The paper yesterday showcased a photo of Mr. Romney that looked “sinister” when compared to his rivals, a “happy Clinton, McCain, Obama,” he said.

“I don’t detect insidious agenda here. This is all journalism as usual,” countered Thomas Patterson of Harvard University’s Shorenstein Center on the Press, Politics and Public Policy. “The issues are a backdrop. Journalists prefer the horse race — or controversy — just like the old days.”

A Project for Excellence in Journalism (PEJ) study released yesterday found that the urge to “anoint” remains a factor in press coverage. The report found that Mr. McCain got 75 percent more coverage than Mr. Romney in the past week, turning the Arizona Republican senator into the “presumptive nominee.”

It could provide a novel dynamic, said PEJ Associate Director Mark Jurkowitz.

“We’re actually getting more substance after this winnowing. The campaign narrows down, going from unmanageable to a handful of people who could be the next president,” he said. “We’re still getting horse race, but as the debate gets focused, we’ll see more issues covered.”

Broadcasters rallied around Super Tuesday. CNN offered 40 hours of nonstop coverage, flaunting a new phenomenon: the “mojo,” or “mobile journalist” working on the run from a fancy Ford Exhibition.

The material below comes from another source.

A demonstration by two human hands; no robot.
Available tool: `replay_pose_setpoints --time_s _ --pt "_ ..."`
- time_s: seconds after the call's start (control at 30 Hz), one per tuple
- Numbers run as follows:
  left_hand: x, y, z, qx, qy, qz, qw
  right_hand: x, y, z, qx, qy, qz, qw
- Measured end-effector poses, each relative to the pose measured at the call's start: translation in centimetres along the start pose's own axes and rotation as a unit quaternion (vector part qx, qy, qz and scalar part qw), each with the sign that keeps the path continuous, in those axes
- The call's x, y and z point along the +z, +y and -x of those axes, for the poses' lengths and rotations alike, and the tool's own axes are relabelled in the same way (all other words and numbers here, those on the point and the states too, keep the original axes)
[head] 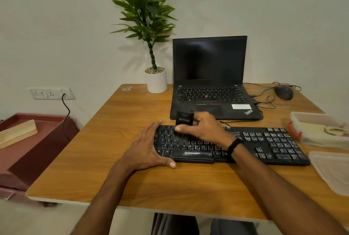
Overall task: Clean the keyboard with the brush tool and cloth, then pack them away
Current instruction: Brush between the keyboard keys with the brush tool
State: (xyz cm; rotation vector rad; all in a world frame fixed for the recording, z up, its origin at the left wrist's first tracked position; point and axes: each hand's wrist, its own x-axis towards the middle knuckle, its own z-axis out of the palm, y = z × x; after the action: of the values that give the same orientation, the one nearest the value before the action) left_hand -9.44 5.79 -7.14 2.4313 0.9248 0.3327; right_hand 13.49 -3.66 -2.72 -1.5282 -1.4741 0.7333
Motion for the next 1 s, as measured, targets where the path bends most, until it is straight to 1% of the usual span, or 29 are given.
replay_pose_setpoints --time_s 0.03,0.07,0.1,0.17,0.2,0.23,0.3,0.33,0.37,0.43,0.47,0.53,0.57,0.6,0.67,0.7,0.73,0.8,0.83,0.93,1.0 --pt "0.0 0.0 0.1 -0.002 -0.002 0.000 1.000 0.1 0.0 0.4 0.019 -0.051 -0.039 0.998" --pt "0.1 -0.1 0.2 -0.003 -0.005 -0.001 1.000 0.3 -0.1 0.9 0.020 -0.082 -0.048 0.995" --pt "0.1 -0.2 0.3 -0.005 -0.008 -0.002 1.000 0.7 -0.1 1.0 0.014 -0.078 -0.032 0.996" --pt "0.1 -0.3 0.2 -0.004 -0.009 -0.002 1.000 0.6 -0.3 0.9 -0.012 0.003 0.057 0.998" --pt "0.0 -0.3 0.1 -0.003 -0.006 -0.001 1.000 0.5 -0.5 0.8 -0.009 0.020 0.065 0.998" --pt "0.0 -0.2 0.0 -0.002 -0.005 0.000 1.000 0.2 -0.6 0.8 -0.011 0.005 0.046 0.999" --pt "0.0 -0.1 0.1 -0.003 -0.007 0.000 1.000 0.4 -0.5 1.3 0.005 -0.078 -0.028 0.997" --pt "0.1 -0.1 0.2 -0.005 -0.007 0.001 1.000 0.7 -0.5 1.6 0.004 -0.094 -0.028 0.995" --pt "0.1 -0.2 0.3 -0.006 -0.006 0.001 1.000 1.0 -0.5 1.7 -0.003 -0.078 -0.012 0.997" --pt "0.1 -0.3 0.2 -0.006 -0.001 0.001 1.000 0.8 -0.6 1.4 -0.018 -0.010 0.054 0.998" --pt "0.1 -0.3 0.1 -0.006 0.002 0.002 1.000 0.6 -0.6 1.3 -0.012 -0.010 0.056 0.998" --pt "0.0 -0.2 0.1 -0.007 0.001 0.003 1.000 0.3 -0.6 1.4 0.003 -0.063 0.008 0.998" --pt "0.0 -0.2 0.2 -0.007 -0.002 0.002 1.000 0.4 -0.6 1.6 0.006 -0.084 0.002 0.996" --pt "0.1 -0.2 0.2 -0.006 -0.004 0.002 1.000 0.6 -0.5 1.7 -0.003 -0.074 0.019 0.997" --pt "0.1 -0.2 0.2 -0.005 -0.006 0.000 1.000 0.7 -0.4 1.5 -0.028 0.004 0.090 0.996" --pt "0.1 -0.3 0.2 -0.004 -0.004 0.000 1.000 0.7 -0.4 1.4 -0.026 0.019 0.102 0.994" --pt "0.1 -0.3 0.1 -0.004 -0.001 -0.001 1.000 0.6 -0.5 1.3 -0.024 0.009 0.093 0.995" --pt "0.0 -0.3 0.1 -0.004 0.001 0.000 1.000 0.7 -0.4 1.2 -0.014 -0.043 0.068 0.997" --pt "0.0 -0.4 0.2 -0.005 0.000 0.001 1.000 0.6 -0.5 1.3 -0.011 -0.058 0.075 0.995" --pt "0.2 -0.3 0.3 -0.006 0.000 0.004 1.000 -0.7 -1.0 1.3 -0.001 -0.057 0.127 0.990" --pt "0.3 -0.1 0.1 -0.005 0.000 0.004 1.000 -1.0 -1.1 1.2 0.002 -0.055 0.140 0.989"
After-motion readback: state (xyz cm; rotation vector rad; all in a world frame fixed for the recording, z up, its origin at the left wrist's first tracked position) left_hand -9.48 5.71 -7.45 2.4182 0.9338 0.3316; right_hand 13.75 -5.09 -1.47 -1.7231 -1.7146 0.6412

Fox News constructed an entire new Super Tuesday set in Midtown Manhattan. CBS, ABC and NBC jettisoned their prime-time lineup last night for election coverage.

C-SPAN, meanwhile, calmly guaranteed primary results, but only “as they happen,” said spokesman John Cardarelli. “We don’t get involved in the horse race. Viewers themselves decide the impact and importance of the events. We supply the information.”